Um, don’t go there. You do not want to feel desire for a woman who’s a fleeting apparition, a shadow from Harold’s past, a woman flying in and out of the country to assuage a guilty conscience.
Except desire wasn’t something he could turn on and off at will. He looked at her, and he knew very well what he was feeling.
She was gorgeous.
She was angry, accusing, upset. She was sap-stained and lovely.
She was not the least interested in desire.
“Let’s get
this over with,” she snapped in words eerily reminiscent of his past vows, and he caught himself and grabbed a rope and started tying the tree down onto the tray.
And then, they both paused.
A car was heading toward them along the unsealed road. It was dirt-white, old, battered, and flying toward them far too fast.
Max’s truck was parked by the roadside, not far enough off to be safe. Instinctively he grabbed Sarah’s arm and hauled her back, behind the tray. The car was swerving in the dust, skidding, obviously driven by someone trying to impress, someone out of control, a hop-head or an idiot.
It didn’t slow as it reached them, just swerved dangerously close, then braked, skidded and swerved outward again.
But not before an arm had come out the window, holding out . . . a sack?
The sack was lobbed straight at them.

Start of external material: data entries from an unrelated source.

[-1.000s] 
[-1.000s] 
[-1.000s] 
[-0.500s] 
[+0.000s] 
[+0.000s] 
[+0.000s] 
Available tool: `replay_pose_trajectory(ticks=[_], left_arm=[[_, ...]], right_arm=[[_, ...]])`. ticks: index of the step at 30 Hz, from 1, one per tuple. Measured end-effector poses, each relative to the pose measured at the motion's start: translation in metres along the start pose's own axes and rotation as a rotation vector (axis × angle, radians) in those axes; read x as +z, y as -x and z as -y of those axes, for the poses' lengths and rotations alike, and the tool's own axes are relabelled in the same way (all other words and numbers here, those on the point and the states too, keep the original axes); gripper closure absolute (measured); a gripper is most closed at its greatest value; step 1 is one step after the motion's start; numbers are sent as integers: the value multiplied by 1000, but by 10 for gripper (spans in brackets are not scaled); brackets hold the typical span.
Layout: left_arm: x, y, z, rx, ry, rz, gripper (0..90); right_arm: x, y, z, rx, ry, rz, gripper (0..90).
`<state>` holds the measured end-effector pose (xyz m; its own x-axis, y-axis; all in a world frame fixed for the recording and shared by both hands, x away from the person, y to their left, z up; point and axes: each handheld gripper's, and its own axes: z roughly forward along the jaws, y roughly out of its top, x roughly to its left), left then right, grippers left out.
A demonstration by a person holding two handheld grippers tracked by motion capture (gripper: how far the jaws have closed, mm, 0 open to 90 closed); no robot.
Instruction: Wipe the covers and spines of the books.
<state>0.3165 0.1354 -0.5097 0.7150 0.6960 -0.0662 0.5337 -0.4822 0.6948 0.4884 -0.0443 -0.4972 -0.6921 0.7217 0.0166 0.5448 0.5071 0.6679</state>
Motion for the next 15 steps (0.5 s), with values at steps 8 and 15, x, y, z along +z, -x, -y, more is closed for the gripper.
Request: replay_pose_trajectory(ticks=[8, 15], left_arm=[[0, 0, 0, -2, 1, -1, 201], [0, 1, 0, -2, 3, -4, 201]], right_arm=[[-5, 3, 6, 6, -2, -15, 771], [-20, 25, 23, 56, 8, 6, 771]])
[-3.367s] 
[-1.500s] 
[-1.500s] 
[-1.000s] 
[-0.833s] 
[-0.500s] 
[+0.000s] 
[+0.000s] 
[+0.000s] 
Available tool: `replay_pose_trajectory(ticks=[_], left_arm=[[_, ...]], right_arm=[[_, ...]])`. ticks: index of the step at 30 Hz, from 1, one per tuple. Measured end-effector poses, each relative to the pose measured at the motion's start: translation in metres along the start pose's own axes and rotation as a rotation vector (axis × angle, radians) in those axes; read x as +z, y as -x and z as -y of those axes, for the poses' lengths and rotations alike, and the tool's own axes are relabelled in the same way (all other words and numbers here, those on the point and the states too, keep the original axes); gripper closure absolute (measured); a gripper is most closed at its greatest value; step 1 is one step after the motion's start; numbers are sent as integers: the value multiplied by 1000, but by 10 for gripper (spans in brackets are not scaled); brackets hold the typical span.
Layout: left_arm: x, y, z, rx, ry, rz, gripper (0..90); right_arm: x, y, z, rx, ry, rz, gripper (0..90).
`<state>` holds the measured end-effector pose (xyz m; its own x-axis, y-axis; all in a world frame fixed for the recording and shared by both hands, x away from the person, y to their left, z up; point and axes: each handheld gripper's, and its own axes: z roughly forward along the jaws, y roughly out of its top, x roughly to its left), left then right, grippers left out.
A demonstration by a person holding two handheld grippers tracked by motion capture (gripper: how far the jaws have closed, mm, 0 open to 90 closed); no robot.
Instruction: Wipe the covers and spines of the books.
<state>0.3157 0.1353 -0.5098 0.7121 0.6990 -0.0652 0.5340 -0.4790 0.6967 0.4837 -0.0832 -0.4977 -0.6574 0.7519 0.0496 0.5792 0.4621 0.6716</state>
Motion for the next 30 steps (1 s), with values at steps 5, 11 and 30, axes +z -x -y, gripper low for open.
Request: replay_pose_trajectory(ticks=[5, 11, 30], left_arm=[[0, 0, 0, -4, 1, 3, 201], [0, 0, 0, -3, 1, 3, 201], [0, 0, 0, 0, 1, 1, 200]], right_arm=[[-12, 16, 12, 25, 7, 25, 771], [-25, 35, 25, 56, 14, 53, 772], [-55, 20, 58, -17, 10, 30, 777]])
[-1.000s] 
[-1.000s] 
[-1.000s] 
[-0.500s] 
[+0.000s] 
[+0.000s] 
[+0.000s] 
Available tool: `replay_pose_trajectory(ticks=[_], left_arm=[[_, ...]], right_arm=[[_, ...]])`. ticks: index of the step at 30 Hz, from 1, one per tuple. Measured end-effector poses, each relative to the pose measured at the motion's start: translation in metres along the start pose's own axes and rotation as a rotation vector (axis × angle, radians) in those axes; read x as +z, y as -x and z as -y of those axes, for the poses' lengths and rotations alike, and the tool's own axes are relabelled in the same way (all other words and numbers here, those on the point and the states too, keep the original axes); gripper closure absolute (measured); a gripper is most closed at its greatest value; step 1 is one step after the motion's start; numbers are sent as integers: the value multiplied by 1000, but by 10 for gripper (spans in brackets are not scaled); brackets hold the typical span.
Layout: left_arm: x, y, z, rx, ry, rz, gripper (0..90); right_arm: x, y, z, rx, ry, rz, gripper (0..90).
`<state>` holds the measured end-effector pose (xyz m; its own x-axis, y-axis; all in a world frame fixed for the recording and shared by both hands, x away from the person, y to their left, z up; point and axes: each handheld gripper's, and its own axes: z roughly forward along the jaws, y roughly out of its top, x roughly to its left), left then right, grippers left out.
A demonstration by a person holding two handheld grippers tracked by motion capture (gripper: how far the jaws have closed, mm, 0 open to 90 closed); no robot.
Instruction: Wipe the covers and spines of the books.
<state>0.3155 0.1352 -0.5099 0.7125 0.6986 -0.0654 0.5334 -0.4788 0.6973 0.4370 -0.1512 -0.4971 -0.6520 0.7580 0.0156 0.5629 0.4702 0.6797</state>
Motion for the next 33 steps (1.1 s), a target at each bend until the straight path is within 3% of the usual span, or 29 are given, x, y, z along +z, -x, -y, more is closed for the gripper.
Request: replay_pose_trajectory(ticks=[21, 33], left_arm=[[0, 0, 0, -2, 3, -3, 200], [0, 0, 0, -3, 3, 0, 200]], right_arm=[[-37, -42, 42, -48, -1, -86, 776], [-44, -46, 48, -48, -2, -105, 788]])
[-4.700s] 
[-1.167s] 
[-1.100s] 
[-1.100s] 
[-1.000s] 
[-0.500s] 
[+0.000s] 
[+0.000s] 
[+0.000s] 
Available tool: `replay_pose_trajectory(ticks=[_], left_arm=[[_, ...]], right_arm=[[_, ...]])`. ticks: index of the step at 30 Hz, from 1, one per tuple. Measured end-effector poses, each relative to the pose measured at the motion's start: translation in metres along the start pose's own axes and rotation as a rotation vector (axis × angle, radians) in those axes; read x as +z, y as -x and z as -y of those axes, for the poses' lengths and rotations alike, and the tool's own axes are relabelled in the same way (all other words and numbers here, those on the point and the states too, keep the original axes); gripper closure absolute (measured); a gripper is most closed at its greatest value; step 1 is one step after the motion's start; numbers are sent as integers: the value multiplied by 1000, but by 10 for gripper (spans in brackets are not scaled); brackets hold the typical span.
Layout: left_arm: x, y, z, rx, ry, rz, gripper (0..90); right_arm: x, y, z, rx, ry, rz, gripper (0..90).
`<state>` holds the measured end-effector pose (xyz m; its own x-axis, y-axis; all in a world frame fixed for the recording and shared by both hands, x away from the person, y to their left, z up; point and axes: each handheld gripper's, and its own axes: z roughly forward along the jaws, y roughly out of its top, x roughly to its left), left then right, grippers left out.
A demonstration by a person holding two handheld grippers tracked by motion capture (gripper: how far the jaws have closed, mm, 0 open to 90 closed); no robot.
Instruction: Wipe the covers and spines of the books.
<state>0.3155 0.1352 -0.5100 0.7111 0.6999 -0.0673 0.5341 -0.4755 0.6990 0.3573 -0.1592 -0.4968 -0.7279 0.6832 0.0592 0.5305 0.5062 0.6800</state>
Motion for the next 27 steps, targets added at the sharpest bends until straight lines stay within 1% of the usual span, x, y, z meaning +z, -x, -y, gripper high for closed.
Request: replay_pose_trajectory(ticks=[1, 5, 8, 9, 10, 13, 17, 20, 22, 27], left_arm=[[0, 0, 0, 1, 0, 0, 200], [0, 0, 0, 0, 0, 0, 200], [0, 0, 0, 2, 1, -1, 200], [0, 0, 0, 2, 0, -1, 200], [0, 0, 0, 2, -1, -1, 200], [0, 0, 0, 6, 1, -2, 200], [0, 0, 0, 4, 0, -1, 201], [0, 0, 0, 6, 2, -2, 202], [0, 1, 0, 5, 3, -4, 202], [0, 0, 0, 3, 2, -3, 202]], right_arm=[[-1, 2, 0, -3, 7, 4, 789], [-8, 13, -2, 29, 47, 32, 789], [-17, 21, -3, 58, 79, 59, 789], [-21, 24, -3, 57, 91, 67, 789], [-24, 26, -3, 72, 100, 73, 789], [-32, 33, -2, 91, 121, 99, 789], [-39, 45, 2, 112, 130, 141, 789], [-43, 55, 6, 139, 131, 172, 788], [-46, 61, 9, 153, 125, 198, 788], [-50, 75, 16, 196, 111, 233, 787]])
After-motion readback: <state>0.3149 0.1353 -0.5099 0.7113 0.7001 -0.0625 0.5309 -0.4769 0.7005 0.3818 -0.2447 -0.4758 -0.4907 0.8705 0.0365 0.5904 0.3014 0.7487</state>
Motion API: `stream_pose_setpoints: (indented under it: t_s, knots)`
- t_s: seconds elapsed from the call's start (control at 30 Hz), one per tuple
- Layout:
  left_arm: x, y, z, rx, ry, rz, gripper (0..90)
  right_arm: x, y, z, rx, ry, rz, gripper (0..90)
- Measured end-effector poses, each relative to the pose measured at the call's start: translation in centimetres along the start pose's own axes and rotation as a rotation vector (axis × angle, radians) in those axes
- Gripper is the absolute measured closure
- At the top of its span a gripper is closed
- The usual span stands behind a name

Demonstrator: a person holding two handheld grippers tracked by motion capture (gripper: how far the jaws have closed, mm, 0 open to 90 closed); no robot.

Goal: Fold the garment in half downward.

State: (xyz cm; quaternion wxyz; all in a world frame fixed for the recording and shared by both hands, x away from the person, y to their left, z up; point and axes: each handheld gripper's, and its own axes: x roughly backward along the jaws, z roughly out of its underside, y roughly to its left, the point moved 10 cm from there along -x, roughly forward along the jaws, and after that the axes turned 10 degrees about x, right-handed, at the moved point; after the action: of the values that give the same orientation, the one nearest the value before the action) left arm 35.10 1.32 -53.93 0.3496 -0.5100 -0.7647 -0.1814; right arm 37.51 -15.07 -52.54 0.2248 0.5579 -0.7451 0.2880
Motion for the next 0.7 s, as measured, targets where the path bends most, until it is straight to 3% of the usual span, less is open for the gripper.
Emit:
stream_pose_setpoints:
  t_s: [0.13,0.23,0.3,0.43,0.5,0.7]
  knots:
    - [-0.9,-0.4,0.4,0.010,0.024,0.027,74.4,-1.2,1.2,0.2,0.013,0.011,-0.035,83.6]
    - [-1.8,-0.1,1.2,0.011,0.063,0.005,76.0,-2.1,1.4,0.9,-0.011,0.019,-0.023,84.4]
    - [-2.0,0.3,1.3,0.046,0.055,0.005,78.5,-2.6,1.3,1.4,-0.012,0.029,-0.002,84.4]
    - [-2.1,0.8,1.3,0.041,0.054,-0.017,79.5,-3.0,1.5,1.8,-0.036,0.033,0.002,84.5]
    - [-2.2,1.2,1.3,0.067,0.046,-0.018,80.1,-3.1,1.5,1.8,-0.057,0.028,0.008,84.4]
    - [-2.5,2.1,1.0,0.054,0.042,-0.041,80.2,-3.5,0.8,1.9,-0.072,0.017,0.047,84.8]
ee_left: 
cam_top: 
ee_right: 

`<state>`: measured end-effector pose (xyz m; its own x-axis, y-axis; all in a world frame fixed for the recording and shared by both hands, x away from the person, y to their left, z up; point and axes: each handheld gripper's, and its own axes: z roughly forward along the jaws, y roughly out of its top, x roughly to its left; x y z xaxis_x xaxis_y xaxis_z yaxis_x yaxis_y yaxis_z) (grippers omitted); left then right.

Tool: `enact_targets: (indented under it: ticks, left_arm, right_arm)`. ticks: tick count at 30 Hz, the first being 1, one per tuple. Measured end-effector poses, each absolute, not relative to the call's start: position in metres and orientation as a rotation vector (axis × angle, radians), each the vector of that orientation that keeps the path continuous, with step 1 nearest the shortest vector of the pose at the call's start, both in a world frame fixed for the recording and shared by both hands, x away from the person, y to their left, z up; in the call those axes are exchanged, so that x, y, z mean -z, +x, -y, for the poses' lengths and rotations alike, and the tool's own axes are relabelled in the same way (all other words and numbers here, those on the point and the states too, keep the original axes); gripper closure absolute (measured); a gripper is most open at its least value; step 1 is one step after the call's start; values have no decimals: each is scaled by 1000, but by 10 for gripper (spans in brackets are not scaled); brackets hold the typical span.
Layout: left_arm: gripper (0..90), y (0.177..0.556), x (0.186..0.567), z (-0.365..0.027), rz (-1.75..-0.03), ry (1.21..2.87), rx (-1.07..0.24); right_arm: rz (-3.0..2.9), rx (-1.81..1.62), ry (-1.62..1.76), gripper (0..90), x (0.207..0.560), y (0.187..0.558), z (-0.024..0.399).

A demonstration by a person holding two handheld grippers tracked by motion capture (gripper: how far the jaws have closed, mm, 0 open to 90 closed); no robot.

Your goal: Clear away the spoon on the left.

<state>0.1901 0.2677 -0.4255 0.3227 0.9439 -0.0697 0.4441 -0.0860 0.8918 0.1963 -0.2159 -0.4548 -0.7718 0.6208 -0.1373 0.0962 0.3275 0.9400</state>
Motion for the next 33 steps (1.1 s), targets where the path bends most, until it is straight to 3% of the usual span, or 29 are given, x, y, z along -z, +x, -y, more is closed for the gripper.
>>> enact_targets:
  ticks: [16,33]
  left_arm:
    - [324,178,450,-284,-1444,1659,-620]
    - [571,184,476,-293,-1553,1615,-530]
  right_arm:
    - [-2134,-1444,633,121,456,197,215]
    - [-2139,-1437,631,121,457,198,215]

A head appeared from the window, a youth, yelling in a drunken roar.
“Get a load of that,” he yelled. “Merry Christmas, guys. It’s all &%$# yours.”
The car swerved, only to do a crazy donut further down the road that almost rolled them. It steadied, straightened and roared off. The sound faded to nothing. The dust started to settle.
Max was suddenly aware that he was still holding Sarah. He’d tugged her into him, protective, and he held her still.
Her hair smelled of citrus. She felt . . . she felt . . .
Um, thinking of how she felt was maybe inappropriate? A sack lay close to their feet, a crumpled pile of hessian.
It moved.
Uh oh.
Max had lived in the country long enough to know what this represented. An easy way out. Townies with animals they no longer wanted.
Dump it on a farm. It’s far cheaper than taking it to the vet to euthanize. Tell the kids it’s gone to a nice farmer who’ll look after it.
He’d lost count of the number of strays he’d had to take to the local animal shelter, knowing for most of them their fate would be euthanasia. Except, sometimes he couldn’t.